- _ABOUT THIS EXERCISE_:
Each line below should be retyped exactly, with no pictures.
--- THE DATA Enclosed Below ---
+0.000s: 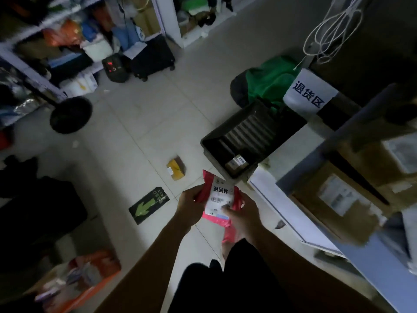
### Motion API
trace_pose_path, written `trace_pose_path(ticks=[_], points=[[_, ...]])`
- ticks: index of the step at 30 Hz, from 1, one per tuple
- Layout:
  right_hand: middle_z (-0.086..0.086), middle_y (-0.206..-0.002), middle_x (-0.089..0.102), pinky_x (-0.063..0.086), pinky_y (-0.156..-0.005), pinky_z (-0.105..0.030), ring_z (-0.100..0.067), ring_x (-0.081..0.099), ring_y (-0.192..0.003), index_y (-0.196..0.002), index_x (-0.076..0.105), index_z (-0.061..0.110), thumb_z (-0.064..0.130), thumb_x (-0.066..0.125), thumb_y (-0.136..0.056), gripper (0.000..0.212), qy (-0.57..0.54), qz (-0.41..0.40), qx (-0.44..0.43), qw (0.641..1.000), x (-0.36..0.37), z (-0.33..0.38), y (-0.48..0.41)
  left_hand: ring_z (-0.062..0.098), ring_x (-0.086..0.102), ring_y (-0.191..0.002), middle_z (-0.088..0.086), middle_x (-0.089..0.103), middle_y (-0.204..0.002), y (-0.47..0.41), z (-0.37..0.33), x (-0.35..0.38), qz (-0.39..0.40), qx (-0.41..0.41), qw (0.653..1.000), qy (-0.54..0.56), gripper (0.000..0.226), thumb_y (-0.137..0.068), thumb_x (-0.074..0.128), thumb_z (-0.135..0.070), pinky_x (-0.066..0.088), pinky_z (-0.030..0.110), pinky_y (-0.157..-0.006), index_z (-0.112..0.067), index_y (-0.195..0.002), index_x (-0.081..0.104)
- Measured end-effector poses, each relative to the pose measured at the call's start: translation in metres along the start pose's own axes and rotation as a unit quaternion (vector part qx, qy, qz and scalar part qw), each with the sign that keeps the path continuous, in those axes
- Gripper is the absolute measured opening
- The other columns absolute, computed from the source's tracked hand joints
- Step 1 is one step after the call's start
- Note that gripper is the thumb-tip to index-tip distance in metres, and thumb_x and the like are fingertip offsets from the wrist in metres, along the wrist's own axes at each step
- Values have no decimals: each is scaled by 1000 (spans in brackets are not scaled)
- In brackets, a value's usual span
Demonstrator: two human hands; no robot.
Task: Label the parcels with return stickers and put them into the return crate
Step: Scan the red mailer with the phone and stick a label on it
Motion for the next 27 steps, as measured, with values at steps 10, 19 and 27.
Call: trace_pose_path(ticks=[10, 19, 27], points=[[-2, -116, 70, 62, -84, -50, -27, 73, -102, -137, 59, 20, 16, 74, -91, 49, -290, -135, 162, 933, 22, 42, -186, 30, 71, -68, 12, 73, -78, -255, -50, -9, 143, 79, 977, -134, 43, -85, 63, -46, 62, 46, -64, -4, -89, 70], [3, -111, 74, 61, -90, -43, -17, 70, -106, -135, 61, 20, 8, 73, -89, 49, -294, -189, 230, 908, 48, 8, -377, 17, 73, -94, -6, 77, -98, -463, -3, 40, 253, 77, 953, -150, 21, -91, 58, -41, 62, 47, -79, -30, -104, 70], [16, -102, 68, 58, -71, -17, -5, 67, -93, -133, 62, 19, 11, 78, -87, 50, -289, -215, 255, 897, 105, -117, -551, 15, 75, -92, 2, 77, -97, -641, 120, 117, 279, 37, 943, -176, 15, -98, 61, -13, 63, 43, -79, -14, -99, 75]])
Point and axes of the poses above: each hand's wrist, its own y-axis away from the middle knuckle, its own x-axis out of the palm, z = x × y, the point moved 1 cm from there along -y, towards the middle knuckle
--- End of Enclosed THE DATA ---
- _SOLUTION TO THE PROBLEM_:
+0.000s: 
### Motion API
trace_pose_path, written `trace_pose_path(ticks=[_], points=[[_, ...]])`
- ticks: index of the step at 30 Hz, from 1, one per tuple
- Layout:
  right_hand: middle_z (-0.086..0.086), middle_y (-0.206..-0.002), middle_x (-0.089..0.102), pinky_x (-0.063..0.086), pinky_y (-0.156..-0.005), pinky_z (-0.105..0.030), ring_z (-0.100..0.067), ring_x (-0.081..0.099), ring_y (-0.192..0.003), index_y (-0.196..0.002), index_x (-0.076..0.105), index_z (-0.061..0.110), thumb_z (-0.064..0.130), thumb_x (-0.066..0.125), thumb_y (-0.136..0.056), gripper (0.000..0.212), qy (-0.57..0.54), qz (-0.41..0.40), qx (-0.44..0.43), qw (0.641..1.000), x (-0.36..0.37), z (-0.33..0.38), y (-0.48..0.41)
  left_hand: ring_z (-0.062..0.098), ring_x (-0.086..0.102), ring_y (-0.191..0.002), middle_z (-0.088..0.086), middle_x (-0.089..0.103), middle_y (-0.204..0.002), y (-0.47..0.41), z (-0.37..0.33), x (-0.35..0.38), qz (-0.39..0.40), qx (-0.41..0.41), qw (0.653..1.000), qy (-0.54..0.56), gripper (0.000..0.226), thumb_y (-0.137..0.068), thumb_x (-0.074..0.128), thumb_z (-0.135..0.070), pinky_x (-0.066..0.088), pinky_z (-0.030..0.110), pinky_y (-0.157..-0.006), index_z (-0.112..0.067), index_y (-0.195..0.002), index_x (-0.081..0.104)
- Measured end-effector poses, each relative to the pose measured at the call's start: translation in metres along the start pose's own axes and rotation as a unit quaternion (vector part qx, qy, qz and scalar part qw), each with the sign that keeps the path continuous, in those axes
- Gripper is the absolute measured opening
- The other columns absolute, computed from the source's tracked hand joints
- Step 1 is one step after the call's start
- Note that gripper is the thumb-tip to index-tip distance in metres, and thumb_x and the like are fingertip offsets from the wrist in metres, along the wrist's own axes at each step
- Values have no decimals: each is scaled by 1000 (spans in brackets are not scaled)
- In brackets, a value's usual span
Demonstrator: two human hands; no robot.
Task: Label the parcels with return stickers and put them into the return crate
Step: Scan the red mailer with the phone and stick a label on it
Motion for the next 27 steps, as measured, with values at steps 10, 19 and 27.
Call: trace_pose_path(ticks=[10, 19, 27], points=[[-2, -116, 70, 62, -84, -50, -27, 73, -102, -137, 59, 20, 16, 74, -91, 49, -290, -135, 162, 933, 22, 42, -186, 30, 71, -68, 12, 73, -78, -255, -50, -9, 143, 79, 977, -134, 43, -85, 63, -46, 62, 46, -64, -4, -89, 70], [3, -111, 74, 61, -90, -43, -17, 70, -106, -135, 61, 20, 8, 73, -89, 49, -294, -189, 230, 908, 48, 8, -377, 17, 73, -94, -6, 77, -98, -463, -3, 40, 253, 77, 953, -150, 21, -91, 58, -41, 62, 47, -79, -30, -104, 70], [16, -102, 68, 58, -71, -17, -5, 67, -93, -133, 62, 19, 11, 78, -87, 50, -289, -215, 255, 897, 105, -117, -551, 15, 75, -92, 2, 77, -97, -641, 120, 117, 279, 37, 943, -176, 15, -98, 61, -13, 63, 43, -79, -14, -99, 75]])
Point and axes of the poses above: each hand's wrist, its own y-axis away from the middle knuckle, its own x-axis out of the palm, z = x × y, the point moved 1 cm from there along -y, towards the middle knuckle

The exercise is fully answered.